1. Des rêveries.
Oh ! l’individu astucieux ! Comme sa situation est agréable et pittoresque ! Il s’est fait là, au milieu des hommes, un petit réduit paisible. En ce lieu commode et accessible, il reçoit avec aménité ces honorables invités : il lit son Lucrèce, son Nietzsche, son Valéry… Quelquefois, il se lève, se promène et s’accoude à une fenêtre ; alors, son regard s’enfonce dans d’étranges rêveries, y passant des heures entières, et de curieux êtres se mettent à lui rendre visite. C’est durant ces voyages à l’étranger, à l’intérieur de lui-même, que notre promeneur solitaire compose ses meilleurs tableaux, qu’il peint de la manière la plus juste ces autres, ses semblables, leurs passions et leurs effets, les mœurs et les êtres — les mouvements de la pensée et ses crises, la nature de l’esprit… la nature des choses. Vis-à-vis de lui et en lui, parmi ce fonds très riche, il entend exploiter les lignes droites, les courbes, les formes rares, les volumes ordinaires, les configurations géométriques étonnantes ; et il se détermine à rendre clairement et vivement la variété, à épouser, — dans cette débauche de sens et de non-sens, de détails et de sentiments, — non pas la condition de l’homme moderne, mais celle de l’artiste.
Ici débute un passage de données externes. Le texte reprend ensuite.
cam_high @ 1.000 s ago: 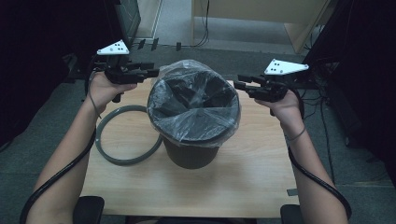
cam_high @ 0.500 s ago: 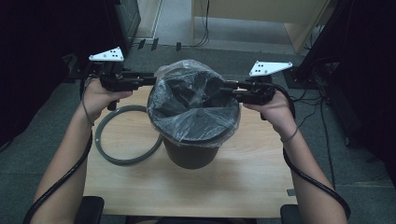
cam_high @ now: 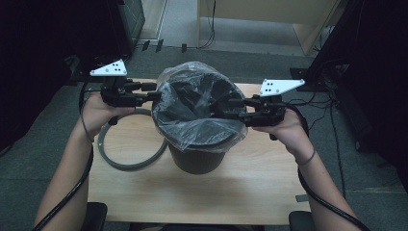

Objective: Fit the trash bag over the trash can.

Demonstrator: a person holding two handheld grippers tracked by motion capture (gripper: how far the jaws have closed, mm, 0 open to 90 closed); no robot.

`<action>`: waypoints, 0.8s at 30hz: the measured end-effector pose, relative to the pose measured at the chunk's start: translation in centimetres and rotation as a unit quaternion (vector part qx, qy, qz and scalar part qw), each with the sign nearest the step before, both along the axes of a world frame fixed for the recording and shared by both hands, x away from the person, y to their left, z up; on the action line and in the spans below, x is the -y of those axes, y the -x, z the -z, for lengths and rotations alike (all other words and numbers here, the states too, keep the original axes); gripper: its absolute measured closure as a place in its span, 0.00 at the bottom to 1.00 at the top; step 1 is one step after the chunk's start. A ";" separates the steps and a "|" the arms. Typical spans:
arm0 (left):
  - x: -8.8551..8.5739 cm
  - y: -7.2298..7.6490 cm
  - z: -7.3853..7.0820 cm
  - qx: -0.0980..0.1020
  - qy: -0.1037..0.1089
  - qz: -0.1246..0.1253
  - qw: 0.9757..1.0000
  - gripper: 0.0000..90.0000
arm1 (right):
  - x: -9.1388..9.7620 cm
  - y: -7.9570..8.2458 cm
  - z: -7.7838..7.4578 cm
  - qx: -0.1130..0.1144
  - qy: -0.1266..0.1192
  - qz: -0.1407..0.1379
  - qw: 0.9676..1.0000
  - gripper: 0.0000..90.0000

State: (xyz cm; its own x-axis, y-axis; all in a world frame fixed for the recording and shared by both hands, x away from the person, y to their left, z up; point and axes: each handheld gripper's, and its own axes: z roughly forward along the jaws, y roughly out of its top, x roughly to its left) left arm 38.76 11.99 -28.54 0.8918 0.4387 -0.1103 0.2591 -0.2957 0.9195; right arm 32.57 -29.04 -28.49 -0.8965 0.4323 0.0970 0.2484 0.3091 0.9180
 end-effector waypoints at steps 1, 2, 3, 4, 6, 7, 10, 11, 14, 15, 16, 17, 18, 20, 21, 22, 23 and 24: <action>0.1 0.2 0.0 0.001 0.000 -0.001 1.000 0.59 | -0.1 0.2 0.0 0.002 0.003 -0.003 1.000 0.55; 0.1 0.3 0.0 0.000 -0.003 -0.002 1.000 0.59 | -0.1 0.6 -0.1 0.003 0.005 -0.008 1.000 0.54; 0.2 0.5 0.0 -0.003 -0.006 -0.004 1.000 0.58 | -0.2 0.8 -0.1 0.003 0.005 -0.009 1.000 0.52; 0.2 0.7 -0.1 -0.004 -0.006 -0.004 1.000 0.57 | -0.2 1.1 -0.1 0.005 0.005 -0.012 1.000 0.52; 0.2 1.2 -0.2 0.003 -0.006 -0.002 1.000 0.56 | -0.2 1.6 -0.1 0.007 0.005 -0.012 1.000 0.51; 0.1 1.6 -0.4 0.006 -0.006 -0.001 1.000 0.56 | -0.1 1.8 -0.1 0.009 0.002 -0.011 1.000 0.50; -0.1 2.3 -0.8 0.014 -0.007 0.002 1.000 0.55 | 0.1 2.5 -0.2 0.015 -0.002 -0.011 1.000 0.50; -0.2 2.6 -0.9 0.014 -0.007 0.004 1.000 0.55 | 0.2 2.8 -0.3 0.016 -0.004 -0.010 1.000 0.50; -0.5 3.3 -1.1 0.018 -0.007 0.010 1.000 0.54 | 0.6 3.4 -0.7 0.017 -0.013 -0.010 1.000 0.51; -0.6 3.3 -1.1 0.018 -0.006 0.008 1.000 0.54 | 0.7 3.5 -0.8 0.020 -0.017 -0.011 1.000 0.51; -0.7 3.3 -1.0 0.015 -0.004 0.008 1.000 0.54 | 0.8 3.7 -1.0 0.017 -0.022 -0.012 1.000 0.51; -0.8 3.3 -1.0 0.014 -0.001 0.006 1.000 0.54 | 0.8 3.8 -1.2 0.015 -0.029 -0.016 0.999 0.51; -0.9 3.2 -0.9 0.012 0.001 0.003 1.000 0.54 | 0.8 3.8 -1.4 0.014 -0.034 -0.017 0.999 0.51; -1.1 2.9 -0.7 0.008 0.007 0.000 1.000 0.54 | 0.5 3.9 -1.6 0.005 -0.041 -0.025 0.999 0.50; -1.1 2.8 -0.5 0.005 0.009 -0.002 1.000 0.53 | 0.2 3.9 -1.6 0.001 -0.042 -0.029 0.999 0.50; -1.1 2.7 -0.4 0.003 0.010 -0.003 1.000 0.53 | -0.1 4.0 -1.5 0.000 -0.040 -0.035 0.999 0.50; -1.2 2.5 -0.2 0.002 0.007 -0.004 1.000 0.52 | -0.4 4.0 -1.4 -0.001 -0.036 -0.039 0.999 0.50; -1.2 2.4 -0.1 0.001 0.007 -0.006 1.000 0.52 | -0.8 4.1 -1.3 -0.002 -0.031 -0.044 0.999 0.50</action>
State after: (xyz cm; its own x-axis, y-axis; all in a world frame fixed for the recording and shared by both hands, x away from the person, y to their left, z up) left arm 36.39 13.19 -28.46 0.8870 0.4473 -0.1148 0.2609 -0.2804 0.9237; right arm 28.46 -28.28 -27.19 -0.9301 0.3455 0.1247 0.2263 0.2717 0.9354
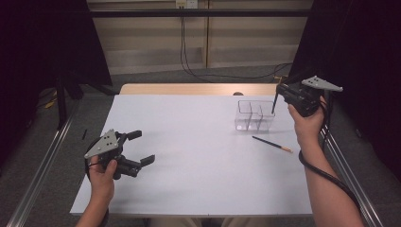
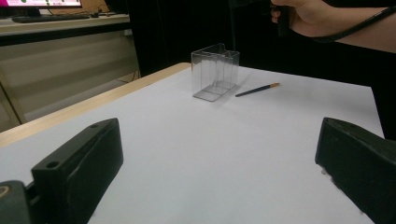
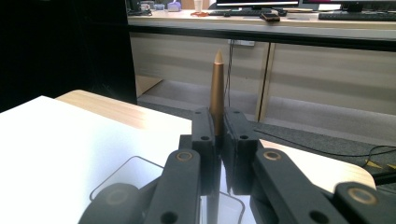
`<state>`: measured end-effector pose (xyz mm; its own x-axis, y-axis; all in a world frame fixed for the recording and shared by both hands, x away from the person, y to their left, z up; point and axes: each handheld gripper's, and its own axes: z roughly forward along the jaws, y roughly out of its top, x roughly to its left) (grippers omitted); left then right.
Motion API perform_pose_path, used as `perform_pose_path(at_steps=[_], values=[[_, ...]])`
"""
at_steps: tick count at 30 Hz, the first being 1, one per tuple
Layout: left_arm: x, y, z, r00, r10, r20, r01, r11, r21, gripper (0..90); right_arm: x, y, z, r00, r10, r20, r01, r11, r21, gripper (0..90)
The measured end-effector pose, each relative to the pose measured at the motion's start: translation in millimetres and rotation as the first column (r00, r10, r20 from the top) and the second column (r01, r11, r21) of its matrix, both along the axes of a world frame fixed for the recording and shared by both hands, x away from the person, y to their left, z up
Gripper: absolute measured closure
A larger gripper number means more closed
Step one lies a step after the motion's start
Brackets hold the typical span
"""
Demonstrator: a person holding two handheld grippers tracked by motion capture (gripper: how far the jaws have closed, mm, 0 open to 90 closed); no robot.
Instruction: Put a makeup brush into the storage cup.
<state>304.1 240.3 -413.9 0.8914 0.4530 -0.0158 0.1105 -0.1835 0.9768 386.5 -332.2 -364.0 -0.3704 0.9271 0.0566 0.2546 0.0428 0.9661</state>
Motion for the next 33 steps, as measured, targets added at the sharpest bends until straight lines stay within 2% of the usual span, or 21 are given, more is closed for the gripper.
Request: perform_pose_path(at_steps=[33], values=[[-0.4, -0.9, 0.1, 1.0, -0.003, -0.001, 0.003, 1.0, 0.001, 0.9, -4.2, 0.3, -14.8, 0.9997, 0.015, -0.018, -0.015, 0.9999, -0.004, 83.6]])
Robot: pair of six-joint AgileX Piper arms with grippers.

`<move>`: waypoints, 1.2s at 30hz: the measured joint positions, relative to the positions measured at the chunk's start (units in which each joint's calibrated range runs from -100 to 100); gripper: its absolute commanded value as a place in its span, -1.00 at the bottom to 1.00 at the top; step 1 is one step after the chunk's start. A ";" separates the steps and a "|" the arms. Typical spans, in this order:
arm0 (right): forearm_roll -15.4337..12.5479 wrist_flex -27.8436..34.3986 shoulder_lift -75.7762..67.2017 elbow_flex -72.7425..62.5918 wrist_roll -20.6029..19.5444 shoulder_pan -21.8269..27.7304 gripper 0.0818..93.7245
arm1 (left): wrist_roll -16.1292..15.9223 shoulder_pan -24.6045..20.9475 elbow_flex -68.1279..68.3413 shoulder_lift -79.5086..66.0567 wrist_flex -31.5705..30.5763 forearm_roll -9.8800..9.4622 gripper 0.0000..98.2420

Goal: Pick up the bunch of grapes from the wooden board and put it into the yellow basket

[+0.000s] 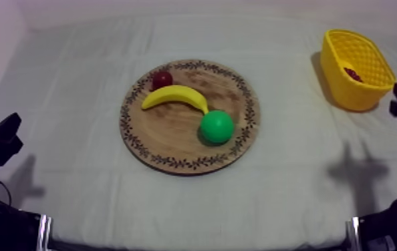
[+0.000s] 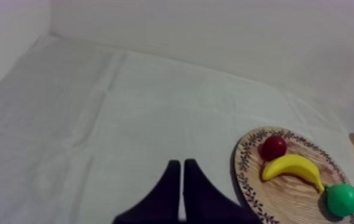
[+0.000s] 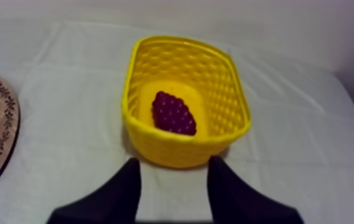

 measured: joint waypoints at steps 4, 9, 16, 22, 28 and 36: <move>-0.76 -2.99 -8.31 9.56 -0.75 -0.09 -0.62 | 0.00 0.00 0.00 0.00 0.00 0.00 -1.00; -1.44 -2.64 -17.72 18.03 -2.11 -0.11 -0.92 | 0.00 0.00 0.00 0.00 0.00 0.00 -1.00; -0.07 2.00 -26.88 20.51 -7.39 -0.54 -0.99 | 0.00 0.00 0.00 0.00 0.00 0.00 -1.00; 0.11 2.79 -28.04 20.55 -11.17 -0.79 -0.99 | 0.00 0.00 0.00 0.00 0.00 0.00 -1.00; 0.27 3.37 -28.04 20.55 -10.33 -0.79 -0.99 | 0.00 0.00 0.00 0.00 0.00 0.00 -1.00; 0.27 3.37 -28.09 20.55 -0.25 -0.79 -0.99 | 0.00 0.00 0.00 0.00 0.00 0.00 -1.00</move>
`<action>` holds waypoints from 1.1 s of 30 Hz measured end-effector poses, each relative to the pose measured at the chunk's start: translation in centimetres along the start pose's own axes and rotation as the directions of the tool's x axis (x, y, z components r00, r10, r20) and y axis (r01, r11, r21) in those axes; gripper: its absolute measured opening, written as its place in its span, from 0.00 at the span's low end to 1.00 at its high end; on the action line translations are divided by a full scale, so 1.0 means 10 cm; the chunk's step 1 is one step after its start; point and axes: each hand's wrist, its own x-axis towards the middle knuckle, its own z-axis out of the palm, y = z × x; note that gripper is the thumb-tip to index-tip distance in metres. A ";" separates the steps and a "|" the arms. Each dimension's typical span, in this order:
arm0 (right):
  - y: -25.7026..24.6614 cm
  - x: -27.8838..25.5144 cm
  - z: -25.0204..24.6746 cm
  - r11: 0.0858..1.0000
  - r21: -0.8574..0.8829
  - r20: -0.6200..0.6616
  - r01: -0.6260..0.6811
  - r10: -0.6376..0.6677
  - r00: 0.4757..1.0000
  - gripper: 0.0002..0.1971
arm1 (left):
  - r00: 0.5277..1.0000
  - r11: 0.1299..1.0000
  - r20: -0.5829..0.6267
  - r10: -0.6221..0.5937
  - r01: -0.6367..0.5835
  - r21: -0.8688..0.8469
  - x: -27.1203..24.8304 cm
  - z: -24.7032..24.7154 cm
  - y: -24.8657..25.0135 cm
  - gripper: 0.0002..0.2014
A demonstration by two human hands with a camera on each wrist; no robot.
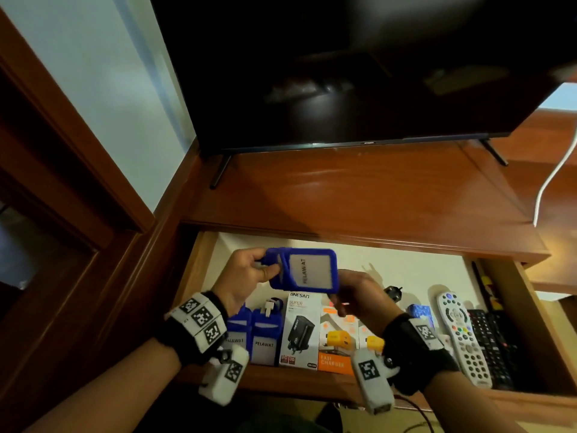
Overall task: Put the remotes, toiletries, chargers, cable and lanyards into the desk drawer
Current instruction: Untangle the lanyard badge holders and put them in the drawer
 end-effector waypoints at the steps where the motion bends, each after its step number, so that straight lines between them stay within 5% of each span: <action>1: 0.03 0.01 -0.17 0.997 -0.077 -0.071 -0.019 0.013 0.997 0.11 | 1.000 0.986 0.012 -0.029 0.027 0.162 0.06 -0.08 -0.04 0.08; 3: 0.13 0.10 -0.50 0.974 -0.216 -0.242 -0.066 0.012 0.970 0.09 | 0.993 0.867 0.069 -0.101 0.054 0.495 0.18 -0.20 -0.12 0.04; 6: 0.30 0.29 -0.93 0.869 -0.468 -0.479 -0.162 -0.096 0.873 0.03 | 0.953 0.456 0.154 -0.263 -0.018 0.890 0.31 -0.18 -0.26 0.14; 8: 0.42 0.39 -1.13 0.678 -0.664 -0.543 -0.315 -0.147 0.827 0.11 | 0.917 0.233 0.155 -0.368 -0.070 0.970 0.33 -0.07 -0.34 0.13; 11: 0.57 0.47 -1.28 0.476 -0.753 -0.555 -0.454 -0.089 0.827 0.26 | 0.882 0.072 0.174 -0.438 -0.159 0.985 0.36 0.12 -0.46 0.08; 17: 0.84 0.66 -1.39 0.402 -0.804 -0.474 -0.438 0.012 0.881 0.29 | 0.854 -0.018 0.203 -0.479 -0.240 0.970 0.47 0.34 -0.69 0.13; 24: 0.90 0.74 -1.48 0.389 -0.842 -0.439 -0.375 -0.089 0.894 0.16 | 0.850 -0.026 0.186 -0.493 -0.227 0.973 0.49 0.42 -0.86 0.14; 33: 0.82 0.87 -1.42 0.386 -0.864 -0.396 -0.322 -0.128 0.909 0.11 | 0.883 -0.026 0.167 -0.438 -0.198 0.980 0.47 0.33 -1.01 0.19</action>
Car en effet, en cet état de conscience singulier, en ces régions confinant les terres de l’illumination, seul le portrait, seule l’existence du grand esthète, lui paraît être ce qu’il y a au monde de plus souhaitable.
2. Vin exquis, Mer rouge.
Ô mes compagnons ! pour quelle raison le calice de la vie, la coupe aromatisée, l’amie délicieuse est-elle si rarement portée aux lèvres ? Pour quelle raison si rarement sa magnifique robe rouge danse-t-elle devant vos yeux subjugués et pénètre-t-elle dans vos sens et vos coeurs troublés d’ivresse ? Mes aimables compagnons, c’est que les mains par trop tremblent et, ce qui est bien plus grave, qu’elles craignent indiciblement les secousses. C’est ainsi que les consciences, fuyant quoi qu’il en coûte l’éventualité de la peur, — l’intensité, la beauté, la volupté, les plaisirs de l’âme et du corps ont beau se trouver tout près, beau dire et beau faire, et le vin exquis déployer toute sa magnificence, les hommes, las ! par beaucoup de ruses, de dissimulations, de cécité et de pusillanimité, ne cessent, à leur insu, de parfaire leur maîtrise de la noyade, dans la plus sûre et toutefois plus tragique des mers.